Chrysotile-free but not risk-free!
A simple equation has been circulating for a long time: asbestos-free = risk-free. Conventional wisdom was that all one had to do was replace asbestos fibres with other fibres, and the job was done. Industries and governments therefore avoided using asbestos in many products in favour of untested substitute fibres.
Toxicity and regulation of substitute fibres
Replacing chrysotile is a very complex operation. Evaluations of the risks and hazards of a good many other fibres are now clear enough that legislators are beginning to impose regulations to control these substitutes.
In 1993, a group of experts brought together by the World Health Organization (WHO) issued Environmental Health Criteria 151, stating that all respirable and biopersistent fibres must be tested to check their toxicity and carcinogenicity. In fact, recent studies have shown that many fibres used to replace asbestos in numerous products may be as hazardous or even more hazardous than chrysotile asbestos: this is notably the case for fibreglass, rock wools, refractory ceramic fibres and aramid fibres. In 1993, the International Program on Chemical Safety (IPCS) explicitly recommended that exposure to any respirable and durable fibre be controlled to the same extent as that required for asbestos until the data prove that lesser controls would be sufficient.
Germany classifies glass wools, rock wools and mineral wools as probable carcinogens. Several other countries are also moving in this direction and have introduced exposure standards and work methods for several fibres. However, to protect workers health effectively, any such regulation should encompass all fibres. In 1994, the European Commission announced a complete fibre review program, which should make it possible to establish a new classification based on carcinogenicity. Please see the chart of substitutes for a summary of scientific findings on the health effects of the main categories of substitute fibres.
Reliability and performance of substitute fibres in brakes
In addition to the health problems linked to their handling, many non-asbestos friction materials may have inferior physical and technical characteristics. Despite higher manufacturing costs than chrysotile-containing products, and despite years of technological research and development, substitute fibre-based friction products still pose performance problems for certain types of vehicles.
In the United States, every year exploding brake drums on heavy trucks cause numerous highway fatalities. Diagnoses of truck brake drums in the past few years show that the rupture is often linked to a defective non-asbestos brake shoe. In addition, a study by the EPA and the American Society for Mechanical Engineers shows that it is dangerous to install non-asbestos brake linings on cars initially designed with linings containing asbestos.
To alleviate the problems of unbalanced non-asbestos brakes, manufacturers have developed anti-locking systems. It is still too soon to evaluate the advantages and risks of these products, but one thing is clear, the price of cars has been increased... without necessarily adding to the safety of consumers.

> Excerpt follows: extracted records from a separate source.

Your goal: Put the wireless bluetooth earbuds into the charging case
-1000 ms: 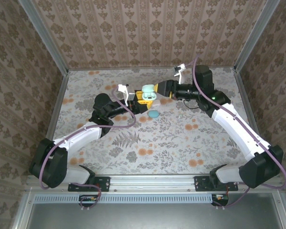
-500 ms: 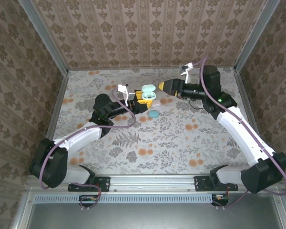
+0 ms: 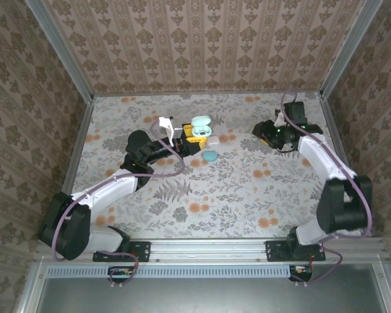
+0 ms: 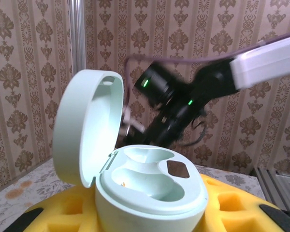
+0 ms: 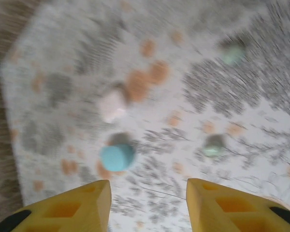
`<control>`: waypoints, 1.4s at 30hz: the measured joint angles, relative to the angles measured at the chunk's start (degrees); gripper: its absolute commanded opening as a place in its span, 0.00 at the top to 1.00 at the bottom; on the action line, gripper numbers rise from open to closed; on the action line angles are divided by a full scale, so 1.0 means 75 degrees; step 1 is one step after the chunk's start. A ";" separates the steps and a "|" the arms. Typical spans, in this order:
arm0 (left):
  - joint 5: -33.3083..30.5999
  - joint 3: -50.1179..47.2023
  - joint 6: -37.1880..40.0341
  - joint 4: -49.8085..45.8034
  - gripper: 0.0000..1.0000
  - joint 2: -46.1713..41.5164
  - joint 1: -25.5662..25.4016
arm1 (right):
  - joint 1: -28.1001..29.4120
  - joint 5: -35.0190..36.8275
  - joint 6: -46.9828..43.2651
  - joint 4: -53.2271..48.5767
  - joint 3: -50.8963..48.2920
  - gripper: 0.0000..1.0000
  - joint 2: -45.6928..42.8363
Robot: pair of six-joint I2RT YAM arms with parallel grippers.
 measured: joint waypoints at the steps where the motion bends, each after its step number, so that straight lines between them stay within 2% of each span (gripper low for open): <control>1: -0.0003 0.0000 0.0015 0.0000 0.74 -0.0026 0.0009 | 0.0015 0.0032 -0.0061 -0.0160 0.0032 0.54 0.0408; 4: -0.0029 0.0000 0.0067 -0.0023 0.74 -0.0070 0.0041 | 0.0134 0.0178 -0.0187 -0.0516 0.0111 0.53 0.1314; 9: -0.0061 -0.0006 0.0102 -0.0064 0.74 -0.0105 0.0047 | 0.0364 0.0414 -0.0210 -0.0781 0.0166 0.52 0.1926; 24: -0.0117 -0.0023 0.0268 -0.0344 0.74 -0.0181 0.0047 | 0.0927 0.0697 -0.0178 -0.0813 0.0947 0.59 0.2850; 37: -0.0119 -0.0050 0.0332 -0.0373 0.74 -0.0329 0.0047 | 0.1212 0.1711 -0.0402 -0.1416 0.1699 0.60 0.3293; 42: -0.0119 -0.0050 0.0332 -0.0373 0.74 -0.0329 0.0047 | 0.1256 0.1970 -0.0525 -0.1524 0.1719 0.64 0.3314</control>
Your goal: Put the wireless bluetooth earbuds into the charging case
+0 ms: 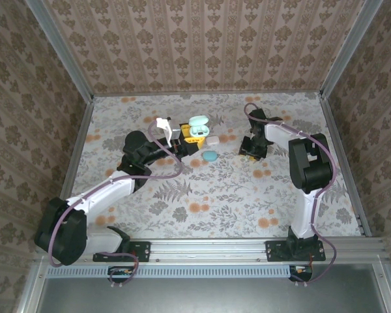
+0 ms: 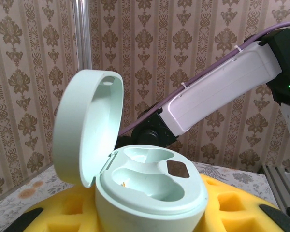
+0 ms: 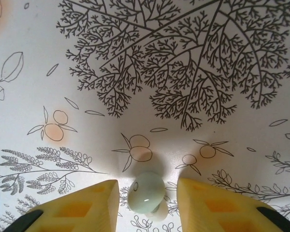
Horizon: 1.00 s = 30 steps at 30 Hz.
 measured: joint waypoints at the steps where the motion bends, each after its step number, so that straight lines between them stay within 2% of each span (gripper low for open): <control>1: 0.0000 0.0000 0.0000 0.0000 0.74 0.0000 0.0000 | 0.0012 0.0026 -0.0029 -0.0006 0.0000 0.65 0.0000; 12: 0.0003 0.0000 0.0000 0.0000 0.74 0.0000 0.0000 | 0.0213 0.0411 -0.0300 -0.0399 0.0519 0.71 0.0306; 30: 0.0000 0.0000 0.0000 0.0000 0.74 0.0003 0.0000 | 0.0373 0.0941 -0.0711 -0.0799 0.0903 0.72 0.0533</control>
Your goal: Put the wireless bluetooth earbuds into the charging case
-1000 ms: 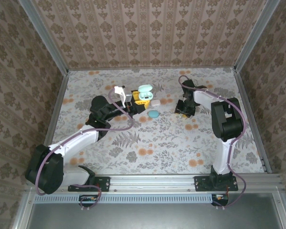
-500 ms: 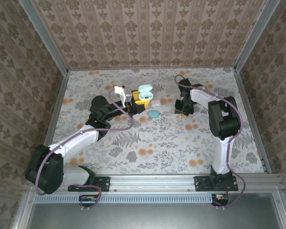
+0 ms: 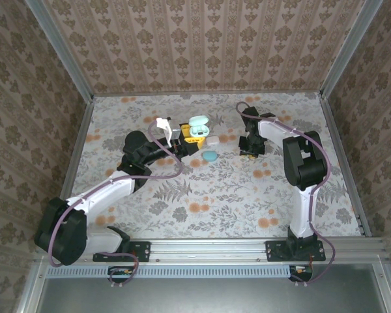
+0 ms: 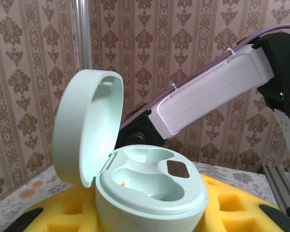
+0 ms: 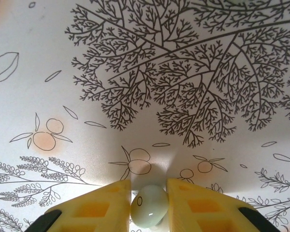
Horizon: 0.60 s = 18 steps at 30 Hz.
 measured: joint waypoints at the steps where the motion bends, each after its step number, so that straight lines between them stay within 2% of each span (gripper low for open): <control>1: 0.0000 0.0000 -0.0003 0.0000 0.74 0.0000 0.0003 | 0.0017 0.0003 -0.0012 -0.0023 0.0038 0.71 0.0032; 9: 0.0000 0.0000 -0.0003 0.0000 0.74 0.0000 0.0044 | 0.0096 0.0087 -0.0035 -0.0093 0.0140 0.69 0.0096; 18: 0.0000 -0.0006 -0.0003 0.0000 0.74 0.0000 0.0044 | 0.0117 0.0210 -0.0029 -0.0114 0.0175 0.72 0.0105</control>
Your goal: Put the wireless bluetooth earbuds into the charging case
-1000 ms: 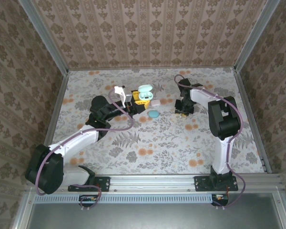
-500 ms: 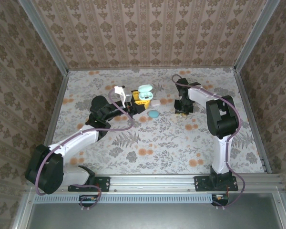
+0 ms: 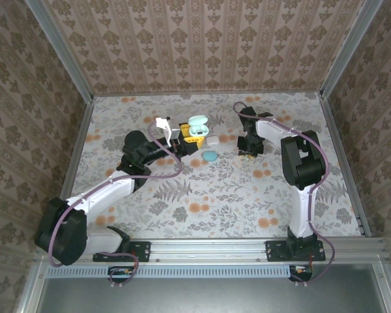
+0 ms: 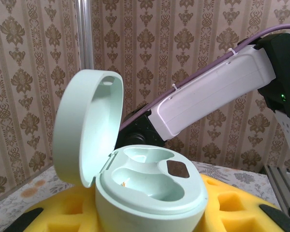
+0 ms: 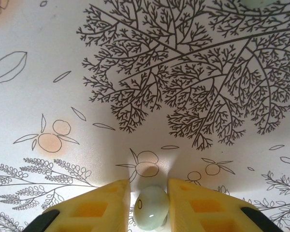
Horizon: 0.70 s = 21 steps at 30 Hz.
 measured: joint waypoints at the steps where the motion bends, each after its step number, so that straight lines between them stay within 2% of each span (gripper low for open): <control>1: 0.0000 0.0000 0.0000 0.0000 0.74 0.0000 0.0000 | 0.0000 0.0020 0.0000 0.0000 0.0009 0.73 0.0006; 21: 0.0000 -0.0044 0.0000 0.0000 0.74 0.0000 0.0000 | 0.0038 0.0064 -0.0003 -0.0099 0.0102 0.81 0.0058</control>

Replacement of chrysotile in gaskets
It takes 50 to 60 different substances to replace the various grades of chrysotile fibre used in the gasket industry. Development of these substances and their industrial applications involves very costly research for the industry, and hence, increased costs to consumers. Such a composition may result in sudden rupture and shattering of the gasket, particularly in high temperature, high pressure applications. In addition, it requires more frequent inspections than those usually foreseen for chrysotile-based gaskets which were much more resistant.